Now that I’ve experienced it myself, I know that the sounds of Boston waking up are a bit different. In Pfoho, at 6 a.m. I can hear what I believe are trucks unloading in the courtyard behind Comstock Hall. Sometimes at around 7 a.m., a car drives down Walker Street announcing some sort of parking regulation. By then, if it isn’t pouring, the birds will have started chirping. At 8:25 a.m. the bell for the elementary school rings. It’s already light out, but if the sun has flashed upon any weather vanes, it has also flashed upon the neon-red letters of the Sheraton Commander.
It might sound as if I’m complaining; I’m not. Over the past few years, I’ve grown accustomed to this particular morning symphony, and it will be odd next year to wake up without it. Bostonians might not appreciate New York and its residents, but during my time here, I have come to appreciate this city, despite its attempts to turn me against it.
During senior week, I’ve had an urge to complete a Boston bucket list, exploring parts of this city that I haven’t managed to visit during my four years of school here. It would be easy to use this moment to urge future generations of Harvard students to take better advantage of the place during their time here. But I know as well as anyone else how easy it is to end up primarily campus-bound, caught up in classwork, extracurriculars, House life, and more. And as I’m about to leave campus, it is not that cancelled trip to Revere beach that I will look back on regretfully. Instead, I will be missing the sights, sounds, and smells of the little pieces of this city that have become my familiar haunts.
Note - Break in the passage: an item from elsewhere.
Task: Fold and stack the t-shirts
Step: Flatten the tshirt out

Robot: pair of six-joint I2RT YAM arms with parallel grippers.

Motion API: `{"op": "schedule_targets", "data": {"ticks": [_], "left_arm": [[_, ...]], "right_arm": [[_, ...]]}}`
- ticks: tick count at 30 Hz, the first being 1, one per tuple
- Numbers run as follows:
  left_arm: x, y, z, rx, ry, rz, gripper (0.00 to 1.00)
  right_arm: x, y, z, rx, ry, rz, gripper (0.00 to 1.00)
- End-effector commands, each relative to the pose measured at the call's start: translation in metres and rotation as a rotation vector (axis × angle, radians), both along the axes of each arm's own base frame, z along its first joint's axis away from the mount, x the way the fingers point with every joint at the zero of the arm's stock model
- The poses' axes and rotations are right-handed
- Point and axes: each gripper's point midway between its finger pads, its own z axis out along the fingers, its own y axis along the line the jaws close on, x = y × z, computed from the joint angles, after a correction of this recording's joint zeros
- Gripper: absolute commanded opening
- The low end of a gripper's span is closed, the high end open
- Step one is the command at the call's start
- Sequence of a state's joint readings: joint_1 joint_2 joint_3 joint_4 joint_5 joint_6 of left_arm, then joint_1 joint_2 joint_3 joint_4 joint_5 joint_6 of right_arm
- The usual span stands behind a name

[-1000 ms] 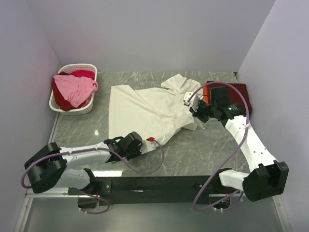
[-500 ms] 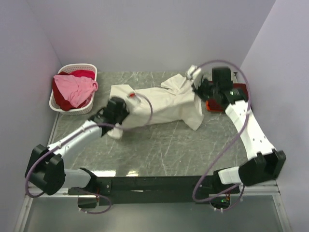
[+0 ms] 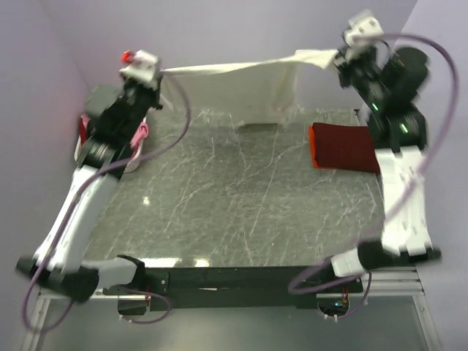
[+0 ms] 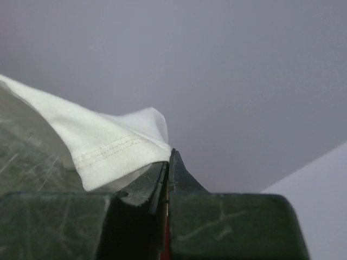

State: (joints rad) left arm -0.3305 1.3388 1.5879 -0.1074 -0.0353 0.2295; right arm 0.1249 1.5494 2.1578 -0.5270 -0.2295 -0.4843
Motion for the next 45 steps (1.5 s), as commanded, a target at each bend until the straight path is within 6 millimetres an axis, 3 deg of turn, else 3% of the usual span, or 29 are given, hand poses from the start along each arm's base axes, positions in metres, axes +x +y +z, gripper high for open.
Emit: {"op": "schedule_targets", "data": {"ticks": [1, 2, 3, 4, 6, 7, 9, 10, 12, 13, 16, 19, 21, 24, 26, 29, 30, 32, 33, 34, 35, 36, 37, 38, 39, 41, 42, 44, 45], "left_arm": [[-0.093, 0.005, 0.061, -0.088, -0.210, -0.146, 0.00], [-0.106, -0.006, 0.047, -0.063, -0.182, -0.223, 0.01], [-0.133, -0.002, 0.048, -0.075, -0.202, -0.254, 0.00], [-0.134, -0.010, 0.011, -0.055, -0.132, -0.295, 0.00], [-0.165, -0.019, -0.016, -0.051, -0.096, -0.402, 0.01], [-0.166, -0.027, -0.056, -0.035, -0.008, -0.446, 0.01], [-0.193, -0.045, -0.097, -0.011, 0.094, -0.602, 0.01], [-0.199, -0.050, -0.126, -0.011, 0.173, -0.642, 0.01], [-0.228, -0.060, -0.150, -0.025, 0.269, -0.772, 0.01], [-0.242, -0.064, -0.171, -0.034, 0.359, -0.823, 0.02], [-0.292, -0.070, -0.192, -0.027, 0.454, -1.019, 0.04], [-0.324, -0.070, -0.180, 0.005, 0.381, -1.145, 0.01], [-0.327, -0.067, -0.171, -0.011, 0.359, -1.118, 0.01], [-0.300, -0.064, -0.166, -0.062, 0.372, -0.971, 0.01], [-0.259, -0.057, -0.163, -0.123, 0.361, -0.786, 0.00], [-0.192, -0.046, -0.169, -0.194, 0.408, -0.541, 0.00], [-0.163, -0.050, -0.174, -0.209, 0.435, -0.495, 0.01], [-0.125, -0.043, -0.146, -0.218, 0.384, -0.399, 0.00], [-0.095, -0.046, -0.127, -0.213, 0.366, -0.378, 0.00], [-0.076, -0.039, -0.115, -0.212, 0.344, -0.333, 0.00], [-0.060, -0.036, -0.102, -0.215, 0.321, -0.308, 0.00], [-0.035, -0.037, -0.073, -0.216, 0.274, -0.306, 0.00], [-0.020, -0.028, -0.058, -0.221, 0.249, -0.281, 0.00], [0.002, -0.030, -0.057, -0.222, 0.266, -0.269, 0.00], [0.000, -0.027, 0.005, -0.232, 0.148, -0.292, 0.00], [0.001, -0.027, 0.043, -0.238, 0.092, -0.321, 0.00], [-0.008, -0.029, 0.080, -0.239, 0.011, -0.355, 0.00], [-0.043, -0.038, 0.122, -0.240, -0.112, -0.466, 0.00], [-0.052, -0.041, 0.121, -0.241, -0.125, -0.494, 0.01]], "right_arm": [[-0.110, -0.013, 0.069, -0.014, -0.259, 0.027, 0.00], [-0.117, -0.016, 0.057, -0.036, -0.227, 0.023, 0.00], [-0.145, -0.020, 0.051, -0.076, -0.217, 0.023, 0.00], [-0.146, -0.022, 0.025, -0.108, -0.164, 0.029, 0.00], [-0.181, -0.030, -0.008, -0.227, -0.110, 0.018, 0.00], [-0.181, -0.034, -0.044, -0.283, -0.027, 0.016, 0.00], [-0.209, -0.047, -0.096, -0.469, 0.076, 0.014, 0.00], [-0.208, -0.052, -0.147, -0.531, 0.195, 0.032, 0.00], [-0.234, -0.069, -0.199, -0.679, 0.313, 0.028, 0.00], [-0.240, -0.075, -0.240, -0.739, 0.406, 0.052, 0.00], [-0.271, -0.075, -0.292, -0.775, 0.522, 0.127, 0.00], [-0.291, -0.067, -0.312, -0.769, 0.579, 0.209, 0.00], [-0.294, -0.062, -0.315, -0.747, 0.604, 0.242, 0.00], [-0.281, -0.050, -0.310, -0.678, 0.590, 0.272, 0.00], [-0.262, -0.047, -0.307, -0.603, 0.585, 0.232, 0.00], [-0.208, -0.041, -0.284, -0.500, 0.526, 0.172, 0.00], [-0.177, -0.039, -0.281, -0.474, 0.538, 0.167, 0.00], [-0.143, -0.033, -0.239, -0.391, 0.496, 0.136, 0.00], [-0.111, -0.030, -0.245, -0.365, 0.549, 0.132, 0.00], [-0.092, -0.030, -0.198, -0.348, 0.462, 0.092, 0.00], [-0.063, -0.026, -0.202, -0.309, 0.502, 0.080, 0.00], [-0.048, -0.025, -0.183, -0.296, 0.463, 0.056, 0.00], [-0.037, -0.026, -0.128, -0.277, 0.341, 0.023, 0.00], [-0.014, -0.027, -0.124, -0.255, 0.348, -0.003, 0.00], [-0.017, -0.030, -0.066, -0.237, 0.222, -0.030, 0.00], [-0.009, -0.031, -0.031, -0.219, 0.145, -0.054, 0.00], [-0.015, -0.035, -0.010, -0.213, 0.095, -0.070, 0.00], [-0.052, -0.038, 0.040, -0.189, -0.045, -0.079, 0.00], [-0.053, -0.038, 0.033, -0.187, -0.043, -0.070, 0.00]]}}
I might be happy if I never have to ride the green line again, and if I never have to worry that an escaped boa constrictor might show up in my subway car, but I will miss that moment when the red line emerges aboveground at Charles MGH to reveal the harbor and the Boston skyline. I am not sorry to leave Fenway behind, but I will miss random Thursday night trips with my roommate to the Museum of Fine Arts. I will hopefully never have to live through another Boston winter, but I will miss walking back up Garden Street to the Quad in the spring, passing crocuses, tulips, and lilacs on my way.
And let’s be honest—I’m a total nostalgic. I might even end up looking back with fondness on the slowness of the T, the insanity of Red Sox fans, and the treacherousness of black ice in January. After all, most of the time my complaints are just attempts to bait my New York-hating blockmate.
But really, I could have done without that clam chowder.
Rachel A. Burns ’11, a Crimson arts writer, is an English concentrator in Pforzheimer House.